- TRY IT -
Pull every line that includes the word "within" from the data.

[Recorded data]
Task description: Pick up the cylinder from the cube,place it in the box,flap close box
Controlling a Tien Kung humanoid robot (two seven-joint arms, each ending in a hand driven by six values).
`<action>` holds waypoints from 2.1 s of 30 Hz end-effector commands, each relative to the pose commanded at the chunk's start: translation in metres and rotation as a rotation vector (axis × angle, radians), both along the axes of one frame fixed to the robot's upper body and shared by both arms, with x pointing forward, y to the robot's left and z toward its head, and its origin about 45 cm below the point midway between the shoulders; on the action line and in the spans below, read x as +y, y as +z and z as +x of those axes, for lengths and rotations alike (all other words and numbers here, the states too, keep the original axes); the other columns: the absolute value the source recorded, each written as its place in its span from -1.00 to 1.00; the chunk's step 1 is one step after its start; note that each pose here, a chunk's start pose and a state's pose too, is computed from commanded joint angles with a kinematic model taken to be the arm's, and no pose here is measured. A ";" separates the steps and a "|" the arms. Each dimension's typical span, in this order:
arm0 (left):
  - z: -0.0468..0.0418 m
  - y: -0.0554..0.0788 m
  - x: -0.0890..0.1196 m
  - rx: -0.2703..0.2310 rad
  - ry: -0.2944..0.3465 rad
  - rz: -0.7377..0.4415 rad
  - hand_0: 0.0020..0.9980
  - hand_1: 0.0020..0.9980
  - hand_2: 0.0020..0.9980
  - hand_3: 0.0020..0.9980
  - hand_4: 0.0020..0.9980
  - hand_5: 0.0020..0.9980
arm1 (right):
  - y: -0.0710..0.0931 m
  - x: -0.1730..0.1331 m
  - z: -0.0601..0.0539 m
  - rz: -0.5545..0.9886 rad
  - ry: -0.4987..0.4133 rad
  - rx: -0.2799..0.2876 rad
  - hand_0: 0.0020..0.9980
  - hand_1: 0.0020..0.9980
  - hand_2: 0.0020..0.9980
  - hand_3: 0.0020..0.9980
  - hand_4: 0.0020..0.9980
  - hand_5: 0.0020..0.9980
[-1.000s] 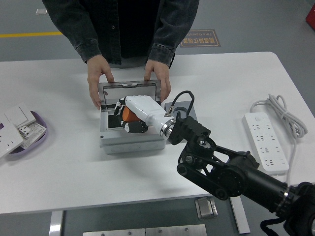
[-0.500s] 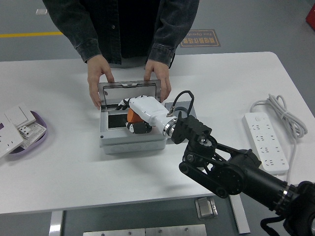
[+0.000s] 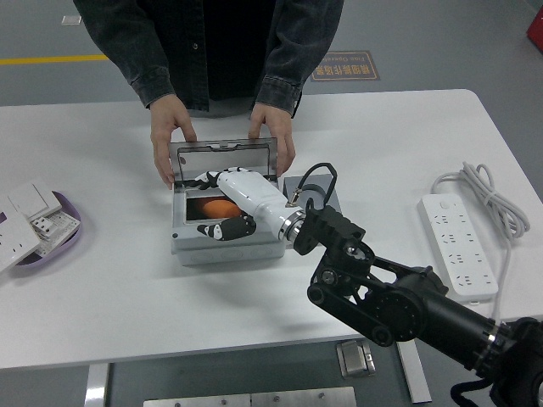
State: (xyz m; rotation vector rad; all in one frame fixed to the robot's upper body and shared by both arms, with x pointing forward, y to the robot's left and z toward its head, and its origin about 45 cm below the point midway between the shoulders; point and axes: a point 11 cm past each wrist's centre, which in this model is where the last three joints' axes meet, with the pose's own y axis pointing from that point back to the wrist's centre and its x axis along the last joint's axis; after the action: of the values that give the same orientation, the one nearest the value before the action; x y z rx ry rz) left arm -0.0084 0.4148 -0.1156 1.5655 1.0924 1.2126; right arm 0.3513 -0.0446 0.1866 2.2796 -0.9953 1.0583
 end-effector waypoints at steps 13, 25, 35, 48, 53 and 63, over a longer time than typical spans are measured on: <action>-0.0023 0.001 0.003 0.006 0.000 0.006 0.20 0.17 0.15 0.24 0.42 -0.23 | 0.060 -0.023 0.024 0.302 -0.042 0.080 0.59 0.37 0.38 0.51 0.59 -0.46; 0.0026 0.001 0.004 0.001 -0.011 0.006 0.20 0.17 0.15 0.23 0.42 -0.23 | 0.054 -0.054 0.079 0.185 -0.150 0.074 0.34 0.28 0.33 0.45 0.54 -0.51; 0.0051 0.001 0.004 -0.004 -0.015 0.005 0.20 0.17 0.14 0.23 0.40 -0.26 | 0.032 -0.061 0.081 0.112 -0.163 0.101 0.36 0.28 0.34 0.45 0.54 -0.51; 0.0016 0.000 0.002 -0.010 -0.007 0.002 0.20 0.17 0.14 0.23 0.40 -0.27 | 0.045 -0.048 0.044 -0.022 -0.051 -0.004 0.36 0.27 0.34 0.44 0.53 -0.51; -0.0006 0.000 0.001 -0.013 0.001 0.001 0.20 0.17 0.14 0.22 0.39 -0.28 | 0.035 -0.046 0.025 -0.061 -0.022 0.006 0.34 0.26 0.33 0.44 0.51 -0.49; -0.0025 -0.001 -0.002 -0.011 -0.005 -0.003 0.20 0.17 0.14 0.22 0.38 -0.28 | 0.013 -0.054 0.011 0.056 -0.062 0.138 0.27 0.26 0.36 0.46 0.48 -0.40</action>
State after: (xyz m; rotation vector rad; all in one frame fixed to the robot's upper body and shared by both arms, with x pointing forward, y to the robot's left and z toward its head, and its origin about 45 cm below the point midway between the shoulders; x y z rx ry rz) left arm -0.0109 0.4132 -0.1166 1.5567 1.0819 1.2146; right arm 0.3622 -0.0989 0.1994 2.3156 -1.0439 0.8450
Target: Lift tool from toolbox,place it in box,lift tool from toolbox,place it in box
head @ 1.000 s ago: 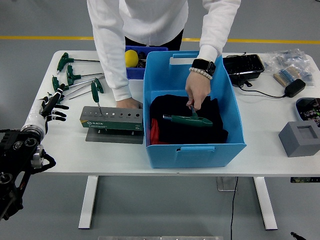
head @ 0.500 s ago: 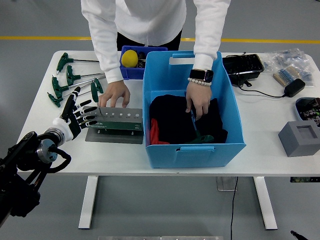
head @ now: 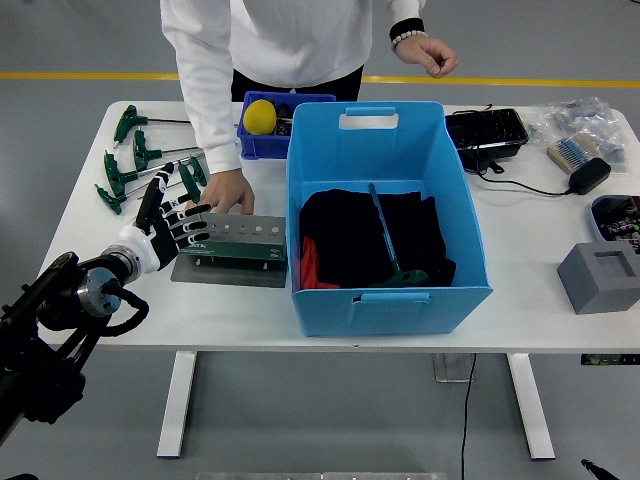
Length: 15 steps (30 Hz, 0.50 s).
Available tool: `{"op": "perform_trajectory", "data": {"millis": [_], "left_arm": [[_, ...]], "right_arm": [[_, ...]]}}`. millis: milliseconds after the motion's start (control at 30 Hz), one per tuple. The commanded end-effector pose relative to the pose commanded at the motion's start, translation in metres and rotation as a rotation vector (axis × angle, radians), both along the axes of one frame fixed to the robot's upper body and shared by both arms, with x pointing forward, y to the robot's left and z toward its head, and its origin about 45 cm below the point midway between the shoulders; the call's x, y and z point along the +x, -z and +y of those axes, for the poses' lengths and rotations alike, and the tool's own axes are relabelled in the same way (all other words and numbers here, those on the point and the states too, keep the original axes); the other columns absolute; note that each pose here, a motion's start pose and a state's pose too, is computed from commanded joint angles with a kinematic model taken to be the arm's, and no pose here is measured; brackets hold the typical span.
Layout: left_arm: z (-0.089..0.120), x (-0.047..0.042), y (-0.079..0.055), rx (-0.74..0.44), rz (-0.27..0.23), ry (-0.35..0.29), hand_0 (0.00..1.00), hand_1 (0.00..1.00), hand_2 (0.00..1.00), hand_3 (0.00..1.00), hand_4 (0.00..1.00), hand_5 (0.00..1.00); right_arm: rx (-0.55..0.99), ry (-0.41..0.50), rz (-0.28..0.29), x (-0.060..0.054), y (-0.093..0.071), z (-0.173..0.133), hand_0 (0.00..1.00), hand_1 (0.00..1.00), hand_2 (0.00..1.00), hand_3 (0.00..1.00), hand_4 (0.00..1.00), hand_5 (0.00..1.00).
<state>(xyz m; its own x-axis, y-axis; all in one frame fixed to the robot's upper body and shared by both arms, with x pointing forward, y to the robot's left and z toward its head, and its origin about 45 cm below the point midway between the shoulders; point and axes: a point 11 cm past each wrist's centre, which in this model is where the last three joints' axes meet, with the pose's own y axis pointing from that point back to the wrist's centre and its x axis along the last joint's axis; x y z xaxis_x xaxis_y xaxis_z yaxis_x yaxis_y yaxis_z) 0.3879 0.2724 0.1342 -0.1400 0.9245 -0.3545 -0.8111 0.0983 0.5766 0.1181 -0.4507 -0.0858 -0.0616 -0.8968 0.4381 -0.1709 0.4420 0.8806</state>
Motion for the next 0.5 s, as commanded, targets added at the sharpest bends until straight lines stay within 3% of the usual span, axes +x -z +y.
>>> {"op": "perform_trajectory", "data": {"millis": [200,500], "left_arm": [[-0.010,0.0006,-0.003,-0.029,-0.005,0.027,0.258,0.306,0.505,0.710,0.851,0.972],[-0.022,0.0058,-0.020,-0.096,-0.042,0.042,0.257,0.307,0.509,0.674,0.852,0.984]], "right_arm": [[-0.001,0.000,-0.001,0.000,0.000,0.000,0.620,0.602,0.671,0.566,0.825,0.683],[-0.002,0.003,-0.004,0.001,-0.001,-0.001,0.620,0.602,0.670,0.566,0.827,0.686]]}}
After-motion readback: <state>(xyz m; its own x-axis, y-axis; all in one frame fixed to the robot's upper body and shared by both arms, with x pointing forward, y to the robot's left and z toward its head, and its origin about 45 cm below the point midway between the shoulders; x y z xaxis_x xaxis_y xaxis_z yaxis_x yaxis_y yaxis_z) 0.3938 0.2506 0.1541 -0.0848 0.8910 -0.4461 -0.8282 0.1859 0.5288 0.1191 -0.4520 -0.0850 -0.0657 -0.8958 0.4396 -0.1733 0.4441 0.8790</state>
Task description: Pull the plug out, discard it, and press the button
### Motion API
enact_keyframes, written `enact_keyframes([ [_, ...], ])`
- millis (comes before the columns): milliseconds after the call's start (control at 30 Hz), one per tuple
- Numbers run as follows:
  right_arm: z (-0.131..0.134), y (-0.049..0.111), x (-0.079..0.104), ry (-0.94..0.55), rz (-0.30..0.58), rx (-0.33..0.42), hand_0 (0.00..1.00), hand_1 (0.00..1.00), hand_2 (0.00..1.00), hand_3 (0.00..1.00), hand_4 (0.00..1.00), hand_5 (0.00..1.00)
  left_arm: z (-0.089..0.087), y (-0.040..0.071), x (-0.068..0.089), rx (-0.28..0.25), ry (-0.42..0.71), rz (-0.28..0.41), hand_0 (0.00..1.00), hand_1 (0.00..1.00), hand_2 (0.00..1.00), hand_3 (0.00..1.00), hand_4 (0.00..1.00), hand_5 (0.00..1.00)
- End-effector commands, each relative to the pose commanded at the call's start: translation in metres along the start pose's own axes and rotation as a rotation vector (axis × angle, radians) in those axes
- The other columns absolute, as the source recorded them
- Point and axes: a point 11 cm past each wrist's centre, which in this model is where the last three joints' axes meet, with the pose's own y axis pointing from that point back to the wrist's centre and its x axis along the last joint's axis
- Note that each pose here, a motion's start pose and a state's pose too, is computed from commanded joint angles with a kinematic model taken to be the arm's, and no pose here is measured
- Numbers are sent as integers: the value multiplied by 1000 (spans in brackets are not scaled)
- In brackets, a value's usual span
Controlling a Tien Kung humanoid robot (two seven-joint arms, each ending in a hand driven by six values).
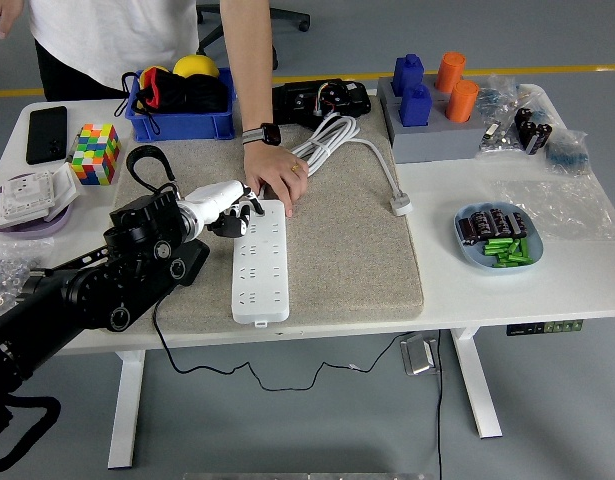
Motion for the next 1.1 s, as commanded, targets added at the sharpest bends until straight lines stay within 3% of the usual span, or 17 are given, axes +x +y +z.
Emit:
enact_keyframes([
  [200, 0, 0, 1, 1, 2, -1, 749, 701, 710, 723, 765, 631, 7, 11, 29, -44, 40, 92, 61, 30, 124, 625, 2, 2],
  [367, 1, 0, -1, 0, 0, -2, 749, 701, 710, 723, 765, 631, 0, 30, 54, -91, 143, 192, 61, 30, 124, 625, 2, 2],
  [400, 1, 0, -1, 0, -1, -2, 749, 701, 709, 723, 764, 632, -3, 35, 59, -98, 164, 215, 171, 136, 191, 621, 244, 2],
  [567, 1, 0, 0, -3, 2, -2, 749, 701, 709, 723, 764, 632, -24, 57, 73, -115, 246, 290, 171, 136, 191, 621, 244, 2],
  [600, 1, 0, 1, -3, 3, -1, 749, 700, 710, 723, 765, 633, -30, 61, 75, -116, 255, 309, 539, 580, 591, 740, 677, 2],
  [800, -1, 0, 2, -3, 6, 4, 749, 700, 710, 723, 765, 633, -57, 80, 75, -100, 308, 363, 539, 580, 591, 740, 677, 2],
  [833, -2, 0, 2, -3, 5, 4, 749, 701, 710, 724, 765, 632, -60, 81, 74, -97, 312, 366, 787, 780, 772, 837, 823, 44],
  [967, -3, 0, 2, -1, 4, 7, 749, 701, 710, 724, 765, 632, -83, 93, 67, -58, 348, 387, 787, 780, 772, 837, 823, 44],
  [1000, -3, 0, 2, 0, 4, 8, 749, 701, 710, 724, 765, 632, -88, 96, 66, -50, 357, 392, 812, 805, 795, 852, 864, 135],
  [1100, -3, 0, 3, 0, 7, 7, 749, 701, 710, 723, 765, 633, -105, 106, 65, -18, 382, 413, 812, 805, 795, 852, 864, 135],
])
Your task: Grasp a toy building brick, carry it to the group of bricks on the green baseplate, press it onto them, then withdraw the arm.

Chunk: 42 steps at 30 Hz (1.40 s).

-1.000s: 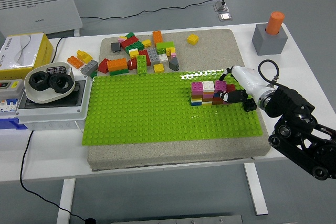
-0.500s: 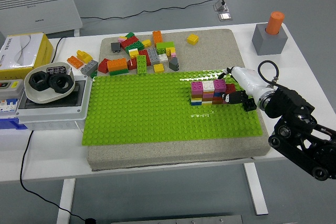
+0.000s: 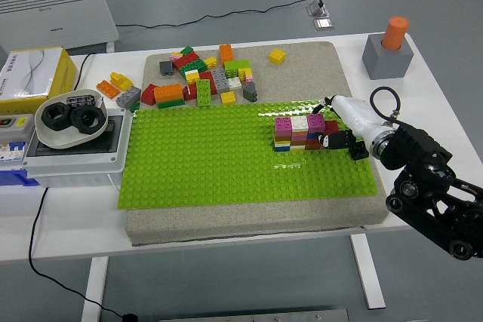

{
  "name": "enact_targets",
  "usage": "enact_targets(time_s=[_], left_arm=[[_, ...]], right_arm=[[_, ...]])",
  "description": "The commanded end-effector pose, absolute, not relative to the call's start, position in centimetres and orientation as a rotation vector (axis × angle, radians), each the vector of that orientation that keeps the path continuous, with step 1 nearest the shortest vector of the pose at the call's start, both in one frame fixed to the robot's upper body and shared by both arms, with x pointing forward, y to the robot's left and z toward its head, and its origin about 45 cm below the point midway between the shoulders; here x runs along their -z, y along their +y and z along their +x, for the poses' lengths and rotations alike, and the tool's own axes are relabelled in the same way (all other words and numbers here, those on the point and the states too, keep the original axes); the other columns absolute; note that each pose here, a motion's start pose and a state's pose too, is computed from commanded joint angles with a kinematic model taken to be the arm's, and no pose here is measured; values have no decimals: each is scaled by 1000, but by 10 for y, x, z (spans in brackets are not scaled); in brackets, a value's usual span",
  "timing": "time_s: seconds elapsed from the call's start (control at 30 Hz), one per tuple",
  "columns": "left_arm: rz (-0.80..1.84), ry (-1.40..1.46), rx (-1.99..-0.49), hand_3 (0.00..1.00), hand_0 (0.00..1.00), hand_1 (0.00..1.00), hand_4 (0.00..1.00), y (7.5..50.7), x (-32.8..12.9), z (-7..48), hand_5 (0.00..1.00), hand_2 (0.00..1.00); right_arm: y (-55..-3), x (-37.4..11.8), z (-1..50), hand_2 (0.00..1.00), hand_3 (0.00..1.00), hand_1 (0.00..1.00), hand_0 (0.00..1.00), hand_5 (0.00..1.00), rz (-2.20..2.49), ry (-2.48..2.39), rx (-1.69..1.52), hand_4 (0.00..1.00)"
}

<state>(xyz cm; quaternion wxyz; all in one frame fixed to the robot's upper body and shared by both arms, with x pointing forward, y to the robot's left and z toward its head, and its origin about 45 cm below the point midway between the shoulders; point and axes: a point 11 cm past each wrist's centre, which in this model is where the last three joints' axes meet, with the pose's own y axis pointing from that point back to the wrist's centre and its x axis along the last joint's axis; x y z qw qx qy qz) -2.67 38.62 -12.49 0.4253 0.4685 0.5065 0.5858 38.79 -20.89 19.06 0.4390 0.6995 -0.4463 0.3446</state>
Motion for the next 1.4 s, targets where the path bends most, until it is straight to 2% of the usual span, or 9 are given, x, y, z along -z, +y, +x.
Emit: enact_targets(time_s=[0.07,0.23,0.27,0.83,0.87,1.03,1.07,1.23,1.4], left_arm=[[1171,1266,-1465,859,692,566,998,386,125,-27,998,661],[1167,1265,-1467,859,692,566,998,387,125,-26,998,661],[1166,1265,-1468,859,692,566,998,387,125,-27,998,661],[1153,1274,-1450,859,694,567,998,383,125,-31,998,663],[1154,1273,-1448,852,694,565,998,383,125,-32,998,661],[1169,1234,-1451,852,694,565,998,383,126,-30,998,661],[1173,1217,-1460,807,686,538,998,384,126,-29,998,640],[1186,1173,-1491,807,686,538,998,385,126,-27,998,640],[1194,1182,-1471,805,686,542,998,383,126,-27,998,640]], right_arm=[[-209,-191,388,859,725,825,846,143,1738,-1109,-856,762],[-209,-190,388,859,725,825,846,143,1742,-1115,-853,762],[-209,-191,388,862,749,829,847,259,1746,-1121,-853,915],[-203,-212,372,863,756,831,855,334,1915,-1338,-851,980],[-205,-211,370,776,514,752,775,461,1931,-1370,-841,872],[-221,-207,358,776,514,752,775,461,1989,-1615,-772,872],[-227,-208,357,704,371,695,696,477,1991,-1675,-759,820],[-255,-213,354,704,371,695,696,477,1985,-1959,-684,820],[-252,-210,351,691,354,668,668,466,2060,-2073,-629,788]])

- PROBLEM SOLUTION -
Motion for the next 0.5 s, as commanded, targets added at the sharpest bends until straight lines stay within 3% of the usual span, axes +x -z +y.
Motion for the next 1.1 s, as commanded, targets added at the sharpest bends until straight lines stay within 3% of the usual span, or 17 are given, axes +x +y +z.

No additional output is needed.